> [Recorded information]

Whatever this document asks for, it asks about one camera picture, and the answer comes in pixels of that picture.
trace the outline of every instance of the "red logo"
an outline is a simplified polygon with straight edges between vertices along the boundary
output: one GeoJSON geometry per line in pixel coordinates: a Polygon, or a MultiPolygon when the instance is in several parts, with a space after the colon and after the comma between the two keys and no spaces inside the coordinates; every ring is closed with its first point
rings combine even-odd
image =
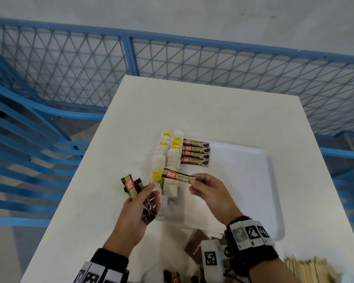
{"type": "Polygon", "coordinates": [[[128,189],[129,191],[134,188],[134,185],[132,184],[132,181],[131,181],[131,180],[128,180],[128,181],[126,182],[126,187],[127,187],[127,189],[128,189]]]}
{"type": "Polygon", "coordinates": [[[177,173],[172,172],[172,171],[168,171],[166,173],[166,176],[169,177],[169,178],[175,178],[175,177],[177,177],[177,173]]]}

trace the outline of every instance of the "person's arm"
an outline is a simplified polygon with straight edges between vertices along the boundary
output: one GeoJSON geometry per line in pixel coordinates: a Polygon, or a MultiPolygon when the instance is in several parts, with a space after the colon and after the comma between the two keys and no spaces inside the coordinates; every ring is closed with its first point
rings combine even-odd
{"type": "MultiPolygon", "coordinates": [[[[218,221],[228,226],[232,221],[244,216],[222,181],[209,174],[193,176],[199,180],[190,181],[191,194],[201,197],[218,221]]],[[[257,264],[250,269],[249,278],[252,283],[300,283],[279,258],[257,264]]]]}
{"type": "Polygon", "coordinates": [[[96,277],[107,279],[113,283],[127,282],[128,271],[126,270],[133,248],[143,238],[147,225],[141,219],[143,213],[143,202],[146,197],[151,198],[156,212],[160,209],[159,192],[152,192],[154,184],[144,188],[134,200],[128,198],[118,217],[115,228],[102,248],[99,248],[93,255],[90,262],[85,262],[74,283],[81,283],[87,278],[95,282],[96,277]]]}

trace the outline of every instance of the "yellow tea bag tag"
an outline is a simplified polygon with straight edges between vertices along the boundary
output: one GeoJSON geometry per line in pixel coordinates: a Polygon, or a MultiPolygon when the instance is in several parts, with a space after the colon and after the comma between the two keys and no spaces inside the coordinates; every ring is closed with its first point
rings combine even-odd
{"type": "Polygon", "coordinates": [[[163,171],[153,171],[152,172],[152,181],[161,181],[162,180],[163,171]]]}
{"type": "Polygon", "coordinates": [[[174,145],[181,146],[181,141],[173,141],[172,146],[174,145]]]}

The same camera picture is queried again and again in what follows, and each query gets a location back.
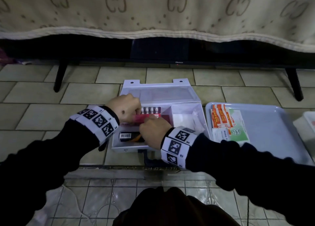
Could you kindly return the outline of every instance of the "tiled floor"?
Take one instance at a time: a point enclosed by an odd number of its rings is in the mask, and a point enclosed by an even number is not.
[[[60,92],[55,93],[57,66],[6,65],[0,69],[0,159],[33,140],[53,138],[73,113],[88,104],[105,104],[116,97],[124,79],[164,83],[188,78],[203,106],[213,101],[278,105],[285,108],[292,120],[315,108],[315,71],[298,71],[304,100],[297,102],[282,70],[180,67],[135,63],[69,66]],[[144,161],[142,154],[96,149],[84,156],[81,163],[139,166]]]
[[[164,191],[179,187],[187,196],[194,196],[204,204],[214,204],[231,215],[240,225],[247,222],[247,197],[236,192],[218,188],[212,181],[167,180],[151,181],[136,179],[66,179],[65,185],[72,192],[60,187],[47,192],[47,203],[43,210],[50,220],[46,226],[71,225],[90,226],[91,223],[77,210],[75,196],[80,209],[98,226],[111,226],[114,218],[130,208],[135,198],[146,188],[163,186]],[[257,207],[250,202],[250,223],[257,226],[286,226],[284,216]]]

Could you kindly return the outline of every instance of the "hand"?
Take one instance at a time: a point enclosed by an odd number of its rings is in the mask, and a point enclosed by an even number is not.
[[[133,97],[131,93],[113,98],[106,106],[116,113],[120,122],[132,123],[133,115],[141,113],[140,100]]]
[[[153,114],[144,120],[139,130],[148,146],[160,150],[163,137],[172,126],[162,117],[156,118]]]

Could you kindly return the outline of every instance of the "barcode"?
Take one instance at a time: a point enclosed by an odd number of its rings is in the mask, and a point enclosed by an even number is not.
[[[131,138],[131,133],[120,133],[119,138],[120,138],[120,139],[123,139],[123,138]]]

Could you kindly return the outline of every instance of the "white plastic tray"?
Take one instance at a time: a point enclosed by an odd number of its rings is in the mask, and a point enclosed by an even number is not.
[[[211,140],[213,136],[210,109],[214,104],[225,104],[241,111],[250,143],[258,151],[268,151],[281,159],[291,157],[299,164],[315,165],[287,113],[278,106],[208,103],[205,109]]]

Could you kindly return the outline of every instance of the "black sleeve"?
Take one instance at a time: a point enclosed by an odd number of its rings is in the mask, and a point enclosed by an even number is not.
[[[315,167],[258,152],[248,143],[216,143],[200,134],[189,149],[186,168],[210,174],[222,189],[235,189],[253,204],[283,214],[290,224],[303,225],[314,211]]]
[[[118,125],[116,114],[102,106]],[[97,137],[80,123],[68,120],[53,139],[34,141],[0,165],[1,210],[14,225],[26,225],[46,203],[46,191],[60,187],[64,176],[79,167],[80,159],[99,147]]]

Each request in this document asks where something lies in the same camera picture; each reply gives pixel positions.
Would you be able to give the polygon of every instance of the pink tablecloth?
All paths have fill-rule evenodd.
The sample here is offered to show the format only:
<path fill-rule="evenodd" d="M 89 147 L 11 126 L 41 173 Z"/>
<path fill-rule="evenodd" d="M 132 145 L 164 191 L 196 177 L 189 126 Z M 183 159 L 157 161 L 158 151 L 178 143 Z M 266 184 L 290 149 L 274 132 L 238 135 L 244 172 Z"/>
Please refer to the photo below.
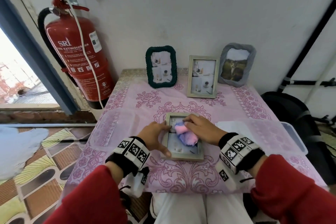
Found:
<path fill-rule="evenodd" d="M 144 69 L 124 70 L 97 125 L 108 110 L 115 108 L 131 109 L 141 117 L 136 131 L 140 131 L 151 121 L 162 122 L 168 112 L 198 113 L 213 123 L 244 118 L 278 120 L 251 86 L 235 88 L 218 84 L 215 99 L 187 98 L 187 69 L 179 69 L 178 73 L 178 81 L 174 87 L 153 89 L 147 83 Z M 101 124 L 99 127 L 103 131 L 95 133 L 96 126 L 68 179 L 68 186 L 81 182 L 95 167 L 104 163 L 110 154 L 101 149 L 96 150 L 92 145 L 93 135 L 102 135 L 101 138 L 95 138 L 95 140 L 105 140 L 103 134 L 106 132 L 104 130 L 110 129 L 109 122 L 112 121 Z M 114 147 L 118 144 L 117 140 L 113 142 Z M 204 155 L 204 162 L 183 162 L 162 160 L 159 152 L 152 152 L 147 161 L 150 173 L 146 191 L 229 193 L 214 167 L 218 161 L 219 148 L 206 145 Z M 289 153 L 284 157 L 297 170 L 313 178 L 319 186 L 326 186 L 303 154 Z M 250 180 L 243 191 L 249 191 L 253 185 L 254 180 Z"/>

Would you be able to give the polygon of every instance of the fire extinguisher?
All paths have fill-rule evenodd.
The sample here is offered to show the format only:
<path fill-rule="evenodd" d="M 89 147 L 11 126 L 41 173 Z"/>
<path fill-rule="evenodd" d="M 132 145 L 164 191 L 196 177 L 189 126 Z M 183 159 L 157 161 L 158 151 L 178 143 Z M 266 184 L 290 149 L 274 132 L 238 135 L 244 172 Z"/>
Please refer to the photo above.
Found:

> [Your objective]
Show all lines from the data that contain "Would".

> [Your response]
Would you be able to give the polygon of every instance of the pink tablecloth?
Would you be able to give the polygon of every instance of the fire extinguisher?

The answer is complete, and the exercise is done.